Dal primo modello, che la sua proprietaria porta sempre con sé e personalizza a piacimento con ciondoli, adesivi e oggetti di ogni tipo, la Birkin viene connotata da caratteristiche ben precise, che ritornano nel tempo e la rendono sempre riconoscibile: la forma rettangolare, i piedini in metallo, le tasche interne, la patta superiore con chiusura a lucchetto, il rivestimento in pelle morbida con cuciture a mano a punto sellaio (richiamo chiarissimo all’origine di Hermès e all’essenza fortemente artigianale delle sue creazioni in cuoio). Dagli anni Ottanta in poi, la Birkin diventa un oggetto ricercatissimo, nelle sue varianti di dimensione, da 35 a 25 cm di larghezza, di materiale (basti pensare che le tipologie di pelle utilizzate sono molto varie, fino ad arrivare al coccodrillo o allo struzzo) e di processo di lavorazione come, ad esempio, la vache naturale, derivante da una concia realizzata interamente con sostanze vegetali. Ciò che contribuisce a renderla una vera it bag e a farla diventare oggetto di lusso risiede non solo nella capacità tecnica e nell’artigianalità che si celano dietro al prodotto finito, realizzato completamente a mano, ma anche nella disponibilità di pezzi sul mercato.

Jane Birkin. Foto: Roland Godefroy
Jane Birkin. Foto: Roland Godefroy
Birkin Bag. Foto: Hermès
Birkin Bag. Foto: Hermès
La Birkin 3 in 1
La Birkin 3 in 1

Infatti, se da un lato ogni stagione vede protagonista un nuovo modello che cambia per colore e materiale, dall’altro i pezzi prodotti ogni anno sono limitati, e di conseguenza l’attesa per avere il modello desiderato aumenta esponenzialmente. È proprio questo che alimenta il gusto dei normali acquirenti e soprattutto dei collezionisti più accaniti, che si rivolgono anche a case d’asta come Christie’s e Sotheby’s per trovare la Birkin dei propri sogni o il pezzo mancante da aggiungere alla propria collezione, arrivando a spendere cifre considerevoli. Non a caso la Birkin è ad oggi considerata una delle borse più costose al mondo, soprattutto nelle sue varianti più pregiate come la Niloticus Crocodile Himalaya – realizzata in pelle di coccodrillo del Nilo e tinta con sfumature che vanno dal tortora al bianco, richiamando i colori dell’Himalaya – vista al braccio di celebrities e collezioniste appassionate come Victoria Beckham e Kim Kardashian. Senza dubbio anche questo contribuisce a conferire alla Birkin un posto speciale nella cultura e nell’immaginario pop.

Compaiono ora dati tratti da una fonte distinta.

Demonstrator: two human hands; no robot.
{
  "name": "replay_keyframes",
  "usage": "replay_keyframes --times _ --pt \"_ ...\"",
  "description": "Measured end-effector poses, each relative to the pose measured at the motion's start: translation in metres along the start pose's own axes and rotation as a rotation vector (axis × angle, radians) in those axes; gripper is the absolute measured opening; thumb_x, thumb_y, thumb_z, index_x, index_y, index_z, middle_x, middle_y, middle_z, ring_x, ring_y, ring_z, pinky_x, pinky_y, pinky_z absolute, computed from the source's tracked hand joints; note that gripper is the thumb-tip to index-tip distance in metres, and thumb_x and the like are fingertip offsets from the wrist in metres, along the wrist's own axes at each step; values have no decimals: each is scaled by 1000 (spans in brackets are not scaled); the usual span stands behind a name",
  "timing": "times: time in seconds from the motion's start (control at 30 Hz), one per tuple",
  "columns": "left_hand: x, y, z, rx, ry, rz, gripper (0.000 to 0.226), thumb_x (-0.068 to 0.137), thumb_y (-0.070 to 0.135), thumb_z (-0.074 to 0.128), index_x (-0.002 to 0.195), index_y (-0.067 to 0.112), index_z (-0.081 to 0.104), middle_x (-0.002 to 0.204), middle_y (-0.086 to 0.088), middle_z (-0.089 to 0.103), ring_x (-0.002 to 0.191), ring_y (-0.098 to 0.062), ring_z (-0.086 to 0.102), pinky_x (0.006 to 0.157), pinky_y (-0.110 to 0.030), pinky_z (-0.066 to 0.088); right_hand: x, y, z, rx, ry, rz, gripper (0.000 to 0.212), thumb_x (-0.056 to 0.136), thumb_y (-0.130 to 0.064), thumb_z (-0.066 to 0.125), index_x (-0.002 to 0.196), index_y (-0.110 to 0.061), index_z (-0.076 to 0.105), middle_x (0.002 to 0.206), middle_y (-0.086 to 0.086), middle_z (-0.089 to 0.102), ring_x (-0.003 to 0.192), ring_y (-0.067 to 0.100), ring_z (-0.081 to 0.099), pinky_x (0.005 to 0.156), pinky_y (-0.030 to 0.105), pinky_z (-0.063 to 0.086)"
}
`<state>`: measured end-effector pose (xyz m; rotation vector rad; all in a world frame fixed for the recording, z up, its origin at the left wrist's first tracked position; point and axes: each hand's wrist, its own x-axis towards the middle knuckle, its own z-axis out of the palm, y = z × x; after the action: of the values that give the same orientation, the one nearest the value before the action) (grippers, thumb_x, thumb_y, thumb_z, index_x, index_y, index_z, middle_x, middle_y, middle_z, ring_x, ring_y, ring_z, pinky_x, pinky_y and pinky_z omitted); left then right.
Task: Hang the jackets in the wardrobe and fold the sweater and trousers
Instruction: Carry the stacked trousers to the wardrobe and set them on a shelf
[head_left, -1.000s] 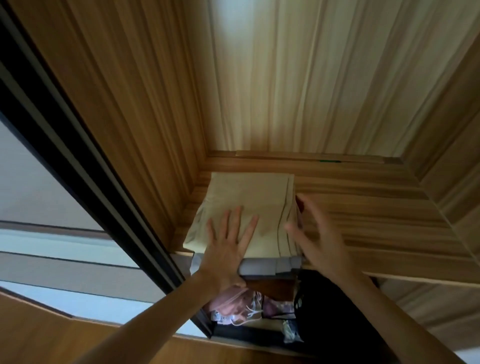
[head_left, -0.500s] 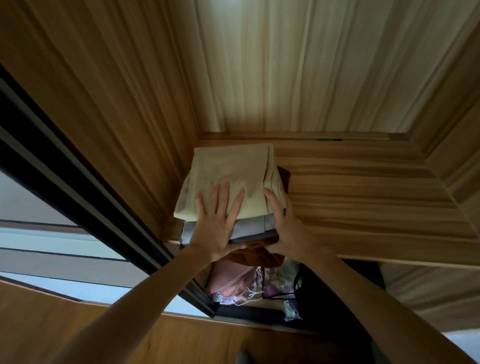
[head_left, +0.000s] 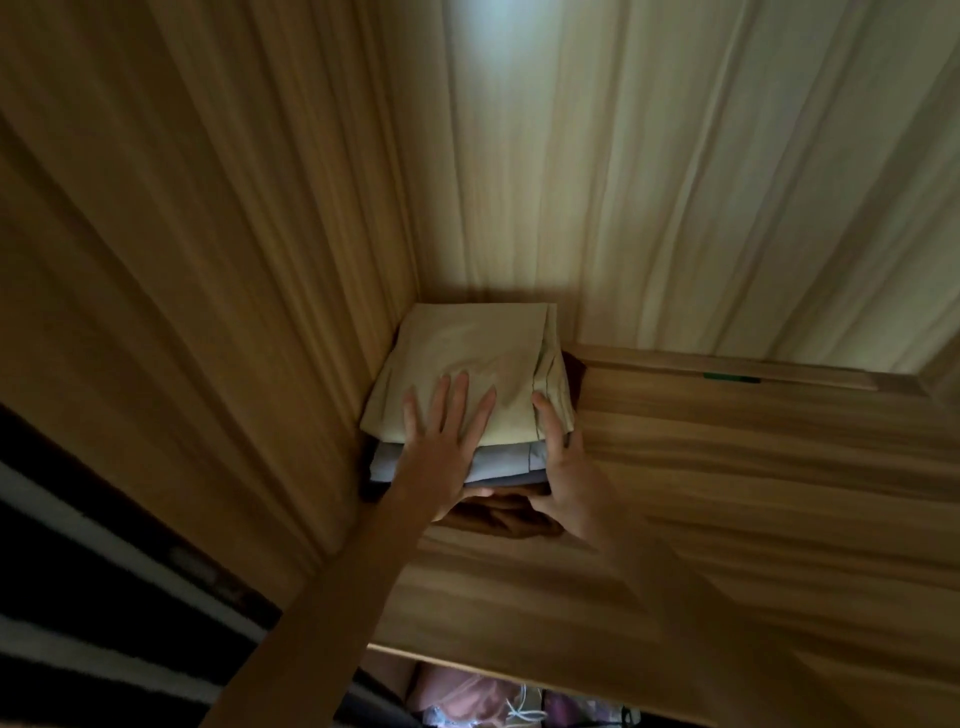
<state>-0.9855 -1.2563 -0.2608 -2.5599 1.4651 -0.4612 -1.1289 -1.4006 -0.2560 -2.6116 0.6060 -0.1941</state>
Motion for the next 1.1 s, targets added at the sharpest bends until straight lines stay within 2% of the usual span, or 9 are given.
replay_keyframes --times 0.23,0.4,0.47,0.53,0.67,0.77,0.87,0.93,1.1 --pt "52 -8 20 -27 1 -30 136 64 79 65 158 17 -11 164 -24 -1 150 -43 8 111 -72 12 50 13 -2 -96 54 29 136 73 -29 87 147 -46 -26 162 20 9 99 22 68 81 27 56" --pt "43 1 2 5 -69 -81 126 76 71 62 154 18 -22 164 -22 -10 151 -40 0 113 -68 8 35 3 -5 -209 46 72 135 76 -38 83 145 -44 -32 154 24 24 99 24 66 82 30 56" --pt "34 1 -14 -21 -96 -78 123 71 64 71 159 15 1 161 -25 17 146 -40 24 111 -65 24 23 -4 -16 -183 23 53 129 81 -34 80 147 -43 -31 148 21 38 106 25 65 89 33 55" --pt "26 -1 -21 -54 -82 -37 102 60 46 87 147 10 45 133 -23 58 119 -38 58 95 -56 50 9 -9 -30 -94 -46 66 118 89 -27 73 148 -42 -27 149 16 45 112 24 63 94 35 52" --pt "16 -1 -34 -15 38 -11 60 55 11 89 112 7 70 93 -15 70 80 -33 67 60 -38 57 -1 -17 -41 357 -2 143 105 90 -11 69 158 -29 -9 162 3 25 131 22 50 100 29 45" --pt "11 4 -32 -71 36 -61 63 63 21 86 121 7 66 112 -18 67 101 -34 65 80 -44 56 14 -18 -36 746 95 353 88 87 -28 76 154 -15 20 151 3 41 129 21 49 101 26 42" --pt "4 8 -19 -101 -24 -76 99 81 50 68 156 8 20 156 -20 27 144 -36 29 114 -56 28 30 -26 -29 1090 28 572 103 75 -58 78 154 -20 25 151 2 37 125 22 53 88 31 56" --pt "3 7 -11 -76 -5 -69 110 81 56 65 158 12 0 160 -18 17 148 -35 18 117 -58 18 40 -31 -28 1179 39 649 100 75 -57 79 152 -18 28 153 4 35 128 23 50 82 28 57" --pt "13 4 -12 -160 97 -131 127 70 59 76 158 15 -3 159 -22 23 145 -39 25 116 -58 21 46 -31 -29 1229 276 625 14 87 -15 72 93 -4 67 82 10 64 63 14 57 59 26 51"
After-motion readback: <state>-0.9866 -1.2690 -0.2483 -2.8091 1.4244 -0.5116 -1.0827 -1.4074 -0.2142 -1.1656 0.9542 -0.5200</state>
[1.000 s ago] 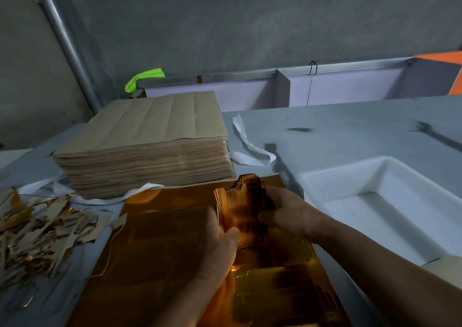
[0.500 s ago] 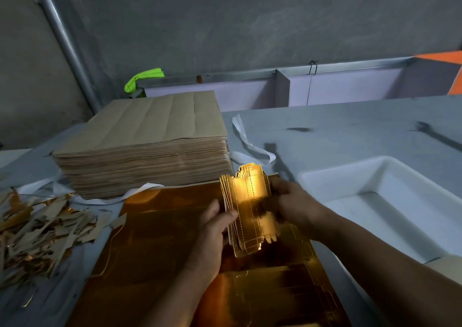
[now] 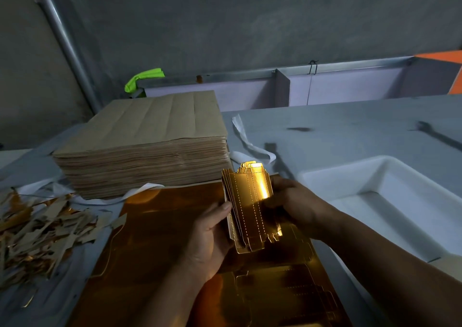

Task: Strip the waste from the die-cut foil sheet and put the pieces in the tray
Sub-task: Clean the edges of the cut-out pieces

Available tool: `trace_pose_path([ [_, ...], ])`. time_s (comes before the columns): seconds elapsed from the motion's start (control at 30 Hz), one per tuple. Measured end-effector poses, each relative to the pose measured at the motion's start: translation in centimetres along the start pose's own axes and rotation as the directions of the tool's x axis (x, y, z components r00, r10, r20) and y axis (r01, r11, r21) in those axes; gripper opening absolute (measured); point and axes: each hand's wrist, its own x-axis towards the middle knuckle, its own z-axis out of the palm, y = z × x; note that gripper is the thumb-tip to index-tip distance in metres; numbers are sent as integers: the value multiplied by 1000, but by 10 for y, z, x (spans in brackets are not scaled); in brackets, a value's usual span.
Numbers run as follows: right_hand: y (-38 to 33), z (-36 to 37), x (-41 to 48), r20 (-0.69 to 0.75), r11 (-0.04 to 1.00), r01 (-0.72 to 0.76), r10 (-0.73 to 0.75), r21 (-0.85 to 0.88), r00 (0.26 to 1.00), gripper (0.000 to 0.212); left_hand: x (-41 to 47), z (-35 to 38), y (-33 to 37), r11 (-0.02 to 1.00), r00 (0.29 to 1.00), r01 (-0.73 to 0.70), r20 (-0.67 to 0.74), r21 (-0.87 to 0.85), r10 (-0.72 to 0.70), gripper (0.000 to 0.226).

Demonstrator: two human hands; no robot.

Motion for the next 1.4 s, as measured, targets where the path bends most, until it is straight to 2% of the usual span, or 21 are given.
trace_pose_path([
  [0.13,0,-1,-2,15,1000,5,-5,-6,1000,35,0,0,0,1000,1000,-5,-2,-26,5,39],
  [0.23,-1,-2,-2,18,1000,12,-12,2,1000,33,1,0,-1,996,994,-80,-72,50,83,29],
  [0.33,-2,-3,-3,22,1000,14,-14,-18,1000,31,1,0,-1,986,982,-144,-113,82,152,32],
  [0.53,-4,-4,-3,14,997,14,-13,-78,1000,31,0,-2,1,984,981,-162,-98,73,168,37],
  [0.77,-4,-1,-2,-27,997,21,-23,-79,999,33,-1,7,3,930,931,-190,-242,315,272,12],
  [1.0,1,1,2,-44,995,12,-16,-101,999,38,-1,10,4,842,926,-206,-179,499,332,23],
  [1.13,4,3,3,-76,994,10,-18,-107,997,42,0,10,1,778,931,-149,-180,610,319,28],
  [1.4,4,5,1,-76,985,19,-33,-173,997,41,-3,16,5,803,940,-134,-182,580,288,28],
])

Tuttavia, al di là dei modelli più inaccessibili e stravaganti, ciò che le permette di rimanere un oggetto ancora attuale e desiderato è un design che rifugge le mode del momento, privilegiando l’alta artigianalità del prodotto, che diventa in qualche modo “classico”, riconoscibile, uguale a se stesso pur subendo riletture e variazioni, fatto per durare e, soprattutto, per essere riparato: nel mondo esistono infatti 15 laboratori, sparsi tra Europa, Asia e Stati Uniti, in cui i prodotti di Hermès vengono riparati dagli artigiani che lavorano per l’azienda e dove anche i vari modelli di Birkin trovano nuova vita, restaurati da mani sapienti ed esperte. Questa attenzione alla manutenzione e al riuso, tematiche oggi attualissime, contribuisce a rendere questo oggetto sempre contemporaneo e ad allungare ancora di più la sua vita, seguendo la filosofia dell’ex CEO Robert Dumas (Parigi, 1898 – 1978), padre di Jean-Louis, che aspirava a realizzare “prodotti che possiamo riparare”.